> [EXERCISE DETAILS] Nothing but the lines from the one that contains "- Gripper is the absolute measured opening" through the end of the data should be reproduced, and each must match exactly.

> [RECORDED DATA]
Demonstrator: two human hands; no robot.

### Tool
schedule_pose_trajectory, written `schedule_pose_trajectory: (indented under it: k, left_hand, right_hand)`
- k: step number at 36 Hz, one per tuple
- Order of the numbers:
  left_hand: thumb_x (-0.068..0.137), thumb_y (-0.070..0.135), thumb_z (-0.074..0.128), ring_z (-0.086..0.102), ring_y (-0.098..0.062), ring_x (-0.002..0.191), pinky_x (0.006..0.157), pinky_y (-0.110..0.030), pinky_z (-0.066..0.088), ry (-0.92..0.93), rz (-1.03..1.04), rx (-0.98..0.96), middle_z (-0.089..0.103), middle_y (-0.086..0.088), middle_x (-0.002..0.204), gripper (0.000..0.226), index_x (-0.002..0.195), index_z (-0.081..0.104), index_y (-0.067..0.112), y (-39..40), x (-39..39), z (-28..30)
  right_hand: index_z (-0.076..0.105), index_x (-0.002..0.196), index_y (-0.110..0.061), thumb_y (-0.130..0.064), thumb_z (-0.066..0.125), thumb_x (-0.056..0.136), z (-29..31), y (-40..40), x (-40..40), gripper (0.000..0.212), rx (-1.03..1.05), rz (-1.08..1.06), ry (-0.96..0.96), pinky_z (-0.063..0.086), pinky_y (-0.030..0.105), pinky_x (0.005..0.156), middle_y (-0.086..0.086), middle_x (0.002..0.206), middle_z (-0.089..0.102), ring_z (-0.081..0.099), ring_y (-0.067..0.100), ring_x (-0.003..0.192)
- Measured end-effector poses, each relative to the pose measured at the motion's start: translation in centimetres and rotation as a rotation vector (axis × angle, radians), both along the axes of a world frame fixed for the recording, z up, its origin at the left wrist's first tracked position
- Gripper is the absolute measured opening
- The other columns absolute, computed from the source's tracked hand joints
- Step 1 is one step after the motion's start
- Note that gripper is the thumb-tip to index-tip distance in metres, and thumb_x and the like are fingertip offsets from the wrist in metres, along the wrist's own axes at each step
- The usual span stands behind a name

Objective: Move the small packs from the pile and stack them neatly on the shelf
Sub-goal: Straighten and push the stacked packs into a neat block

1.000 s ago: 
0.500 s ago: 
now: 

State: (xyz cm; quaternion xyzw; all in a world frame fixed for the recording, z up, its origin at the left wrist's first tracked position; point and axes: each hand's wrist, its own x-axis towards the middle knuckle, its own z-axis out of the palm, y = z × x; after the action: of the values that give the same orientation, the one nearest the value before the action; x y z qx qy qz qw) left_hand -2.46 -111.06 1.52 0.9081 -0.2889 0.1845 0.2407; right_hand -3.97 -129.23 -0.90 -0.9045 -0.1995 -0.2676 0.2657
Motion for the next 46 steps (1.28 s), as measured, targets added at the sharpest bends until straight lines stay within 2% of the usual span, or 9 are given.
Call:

> [RESULT BELOW]
- Gripper is the absolute measured opening
- The other columns absolute, computed from the source's tracked hand joints
- Step 1 is one step after the motion's start
- Note that gripper is the thumb-tip to index-tip distance in metres, and thumb_x and the like are fingertip offsets from the wrist in metres, along the wrist's own axes at each step
- The usual span stands behind a name

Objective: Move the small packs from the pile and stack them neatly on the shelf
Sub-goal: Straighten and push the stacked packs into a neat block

1.000 s ago: 
0.500 s ago: 
now: 

State: (xyz cm; quaternion xyzw; all in a world frame fixed for the recording, z up, its origin at the left wrist's first tracked position; point and axes: each hand's wrist, its own x-axis towards the middle knuckle, its own z-axis out of the palm, y = z × x; after the action: of the values that give the same orientation, the one nearest the value before the action; x y z qx qy qz qw) left_hand -2.46 -111.06 1.52 0.9081 -0.2889 0.1845 0.2407; right_hand -3.97 -129.23 -0.90 -0.9045 -0.1995 -0.2676 0.2657
Motion for the next 46 steps (1.28 s), as measured, targets added at the sharpest bends until straight lines stay within 2% of the usual span, or 9 are given.
Call:

The work on the exercise is done.